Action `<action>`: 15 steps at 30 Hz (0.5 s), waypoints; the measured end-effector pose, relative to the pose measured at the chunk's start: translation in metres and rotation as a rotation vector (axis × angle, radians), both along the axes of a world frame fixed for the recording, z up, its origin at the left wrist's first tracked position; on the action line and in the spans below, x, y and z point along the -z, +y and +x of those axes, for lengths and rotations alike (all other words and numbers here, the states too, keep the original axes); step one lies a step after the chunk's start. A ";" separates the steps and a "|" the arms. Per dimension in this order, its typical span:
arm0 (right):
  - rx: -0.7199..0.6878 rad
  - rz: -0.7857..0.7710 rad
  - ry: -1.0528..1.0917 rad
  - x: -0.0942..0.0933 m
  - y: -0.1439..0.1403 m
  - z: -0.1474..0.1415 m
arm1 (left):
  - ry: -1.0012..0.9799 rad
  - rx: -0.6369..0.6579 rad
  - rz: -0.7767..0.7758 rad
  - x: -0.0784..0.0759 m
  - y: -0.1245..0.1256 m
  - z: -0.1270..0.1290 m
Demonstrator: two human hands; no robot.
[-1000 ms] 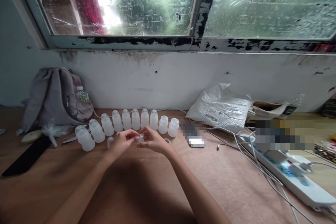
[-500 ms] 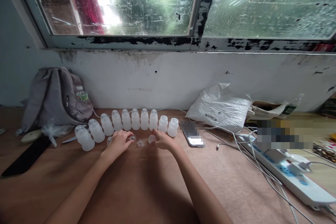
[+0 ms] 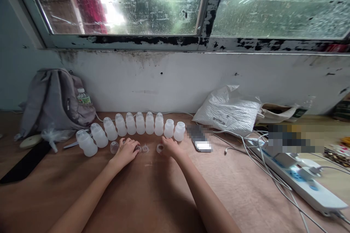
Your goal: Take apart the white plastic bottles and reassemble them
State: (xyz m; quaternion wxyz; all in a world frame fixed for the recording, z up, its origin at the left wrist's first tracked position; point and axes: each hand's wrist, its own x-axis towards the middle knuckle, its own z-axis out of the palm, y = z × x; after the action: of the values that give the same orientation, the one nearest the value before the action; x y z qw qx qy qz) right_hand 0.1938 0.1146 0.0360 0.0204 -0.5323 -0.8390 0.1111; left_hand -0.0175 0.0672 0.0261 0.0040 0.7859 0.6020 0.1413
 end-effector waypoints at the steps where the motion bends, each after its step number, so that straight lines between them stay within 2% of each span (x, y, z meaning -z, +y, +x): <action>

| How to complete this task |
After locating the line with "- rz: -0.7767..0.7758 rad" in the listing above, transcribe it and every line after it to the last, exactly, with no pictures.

| Solution for this task |
  - rz: -0.7767..0.7758 rad
  - x: -0.0784..0.0759 m
  - y: -0.1245..0.1256 m
  - z: -0.1270..0.1290 m
Demonstrator: two human hands; no robot.
[-1000 ms] 
[-500 ms] 
[+0 ms] 
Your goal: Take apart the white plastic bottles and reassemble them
State: (xyz m; quaternion wxyz; all in a world frame fixed for the recording, z up, its origin at the left wrist's first tracked position; point and axes: each hand's wrist, its own x-axis towards the middle knuckle, its own z-axis out of the palm, y = z × x; after the action: of the values that give the same orientation, the one nearest the value before the action; x y z qw qx qy qz) right_hand 0.1938 0.1146 0.0360 0.0204 -0.5323 -0.8390 0.1111; left_hand -0.0175 0.0672 0.0261 0.0040 0.7859 0.6020 0.1413
 end-effector waypoints at the steps where the motion bends, each after its step number, so that straight lines between them stay within 2% of each span (x, y, z meaning -z, +y, +x): <action>

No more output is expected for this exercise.